I have introduced the idea of a meta-semantic competence using words and concepts of our ordinary language for referring to human mental states and processes. However it is very likely that these competences are recent products of biological evolution building on a variety of intermediate competences that existed in our ancestors, many of which will be found in other species that interact cooperatively and competitively not only with physical objects but also with predators, prey and conspecifics. As in other cases of complex human abilities, e.g. visual perception, motor control, and various kinds of learning, it is very likely that current meta-semantic competences make use of and build on mechanisms supporting intermediate competences shared with other species. Some of those intermediate competences and mechanisms may play important roles during the boot-strapping of human minds from infancy, or before birth.

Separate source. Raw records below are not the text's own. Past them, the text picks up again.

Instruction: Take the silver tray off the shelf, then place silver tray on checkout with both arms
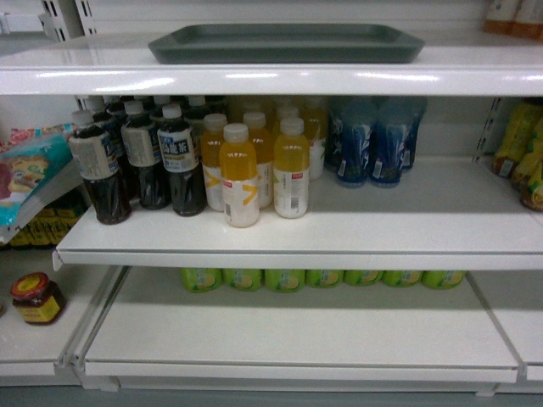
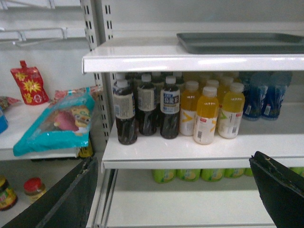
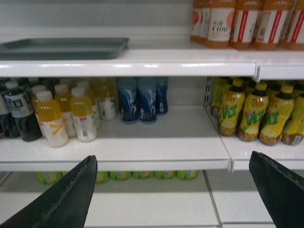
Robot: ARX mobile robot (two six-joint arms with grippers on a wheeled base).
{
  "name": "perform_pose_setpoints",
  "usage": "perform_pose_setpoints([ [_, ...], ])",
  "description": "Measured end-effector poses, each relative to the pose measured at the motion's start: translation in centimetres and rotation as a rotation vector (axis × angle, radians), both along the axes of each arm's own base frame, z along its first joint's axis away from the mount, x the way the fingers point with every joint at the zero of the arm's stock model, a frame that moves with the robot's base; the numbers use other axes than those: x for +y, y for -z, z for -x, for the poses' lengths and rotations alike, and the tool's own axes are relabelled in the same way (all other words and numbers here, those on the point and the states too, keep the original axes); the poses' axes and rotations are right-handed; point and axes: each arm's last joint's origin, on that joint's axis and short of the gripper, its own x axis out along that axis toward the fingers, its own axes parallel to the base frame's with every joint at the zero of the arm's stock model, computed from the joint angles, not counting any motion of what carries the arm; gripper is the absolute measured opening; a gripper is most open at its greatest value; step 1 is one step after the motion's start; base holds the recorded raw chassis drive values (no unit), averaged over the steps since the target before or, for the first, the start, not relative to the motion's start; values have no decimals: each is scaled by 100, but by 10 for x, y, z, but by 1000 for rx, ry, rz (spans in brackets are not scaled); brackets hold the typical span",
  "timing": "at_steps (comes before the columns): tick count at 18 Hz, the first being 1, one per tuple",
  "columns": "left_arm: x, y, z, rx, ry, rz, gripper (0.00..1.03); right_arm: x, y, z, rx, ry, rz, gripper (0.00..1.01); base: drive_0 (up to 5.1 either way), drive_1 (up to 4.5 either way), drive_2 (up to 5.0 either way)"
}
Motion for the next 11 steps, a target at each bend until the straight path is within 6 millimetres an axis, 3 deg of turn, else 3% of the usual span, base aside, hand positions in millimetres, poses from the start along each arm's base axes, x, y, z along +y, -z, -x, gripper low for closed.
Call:
perform_pose_setpoints([
  [11,0,0,0,-2,-1,-4,98,0,0,0,0,-1,1,98,0,0,0],
])
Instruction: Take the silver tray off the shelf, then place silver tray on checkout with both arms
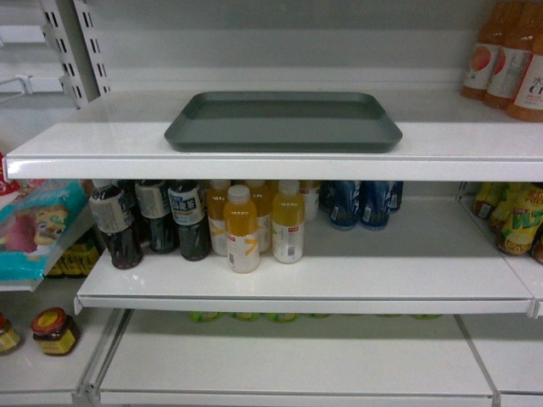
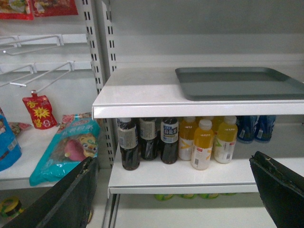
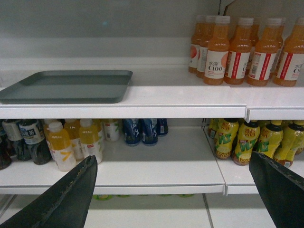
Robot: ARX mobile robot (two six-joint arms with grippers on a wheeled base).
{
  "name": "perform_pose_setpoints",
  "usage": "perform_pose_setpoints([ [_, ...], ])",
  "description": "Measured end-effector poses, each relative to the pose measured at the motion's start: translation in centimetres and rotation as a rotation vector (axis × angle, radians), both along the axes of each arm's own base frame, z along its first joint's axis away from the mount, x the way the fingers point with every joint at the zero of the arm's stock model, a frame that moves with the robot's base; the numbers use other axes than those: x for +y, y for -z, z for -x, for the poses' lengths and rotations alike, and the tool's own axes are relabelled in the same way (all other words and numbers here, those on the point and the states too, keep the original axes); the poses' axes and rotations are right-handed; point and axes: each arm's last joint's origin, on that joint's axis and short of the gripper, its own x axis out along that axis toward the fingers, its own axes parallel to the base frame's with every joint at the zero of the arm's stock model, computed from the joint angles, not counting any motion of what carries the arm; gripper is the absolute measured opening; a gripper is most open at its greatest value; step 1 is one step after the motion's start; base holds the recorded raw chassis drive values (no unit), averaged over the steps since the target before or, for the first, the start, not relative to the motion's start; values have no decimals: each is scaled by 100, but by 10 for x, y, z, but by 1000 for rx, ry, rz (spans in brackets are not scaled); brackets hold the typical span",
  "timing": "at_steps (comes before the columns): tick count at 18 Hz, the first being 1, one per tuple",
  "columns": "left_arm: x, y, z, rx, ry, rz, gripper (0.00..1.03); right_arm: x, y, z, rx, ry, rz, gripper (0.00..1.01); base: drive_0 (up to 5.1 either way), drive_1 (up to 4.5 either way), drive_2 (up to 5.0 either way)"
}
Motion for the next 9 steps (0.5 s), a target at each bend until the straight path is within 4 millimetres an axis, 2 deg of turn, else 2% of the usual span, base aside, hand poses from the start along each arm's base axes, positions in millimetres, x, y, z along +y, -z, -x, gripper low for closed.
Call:
perform_pose_setpoints([
  [7,0,0,0,2,0,0,98,0,0,0,0,0,0,98,0,0,0],
  [9,0,0,0,2,0,0,98,0,0,0,0,0,0,98,1,435,-432],
])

As far as I know, nobody has developed a systematic taxonomy of types of semantic and meta-semantic competence and the intermediate cases required to account for the variety of known organisms that interact in more or less intelligent and informed ways with things in their environments. Research into such intermediate varieties of meta-semantic competence is an important subset of the Meta-Morphogenesis project summarised here. See also Fig EvoDevo below.

Without such a theory of how human minds make use of different sorts of virtual machinery with different sorts of semantic competence, including meta-semantic competences, we shall not be able to produce a generative theory of varieties of cognitive normality and abnormality. Some small steps in that direction are proposed below.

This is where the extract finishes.